# Task brief
From the line with "Identify where in this still frame you see the lower" to the last line of the data below, repeat every line exactly and add nothing.

# Data records
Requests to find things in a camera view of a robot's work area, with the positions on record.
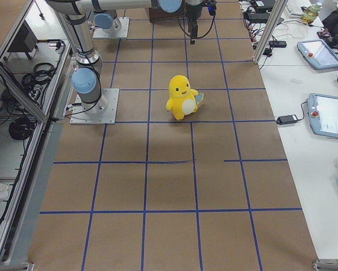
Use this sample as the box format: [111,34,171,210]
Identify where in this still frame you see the yellow plush dinosaur toy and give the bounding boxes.
[166,75,204,121]

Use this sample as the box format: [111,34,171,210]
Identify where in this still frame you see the yellow drink bottle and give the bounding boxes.
[301,2,322,24]

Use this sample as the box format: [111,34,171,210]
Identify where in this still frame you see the upper teach pendant tablet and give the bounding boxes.
[297,40,338,69]

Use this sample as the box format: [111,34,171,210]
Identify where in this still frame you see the teach pendant tablet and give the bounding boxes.
[307,93,338,139]
[297,40,338,69]

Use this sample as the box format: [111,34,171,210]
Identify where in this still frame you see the black power adapter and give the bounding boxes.
[276,115,299,125]

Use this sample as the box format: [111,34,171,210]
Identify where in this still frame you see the lower teach pendant tablet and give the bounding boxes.
[307,93,338,139]

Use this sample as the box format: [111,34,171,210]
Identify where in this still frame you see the black electronics box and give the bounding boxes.
[7,20,38,59]

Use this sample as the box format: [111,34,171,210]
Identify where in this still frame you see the aluminium frame post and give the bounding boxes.
[252,0,287,64]

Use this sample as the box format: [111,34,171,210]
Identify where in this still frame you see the coiled black cables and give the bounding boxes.
[21,62,54,88]

# Finished exercise
Identify where in this still frame you see the lower teach pendant tablet and give the bounding boxes.
[307,93,338,139]

Use this sample as the box format: [111,34,171,210]
Identify where in this still frame you see the black electronics box and give the bounding boxes.
[7,20,38,59]

Use this sample as the box format: [111,34,171,210]
Identify where in this still frame you see the aluminium frame post and give the bounding boxes.
[252,0,287,64]

Use this sample as the box format: [111,34,171,210]
Identify where in this still frame you see the coiled black cables and give the bounding boxes.
[21,62,54,88]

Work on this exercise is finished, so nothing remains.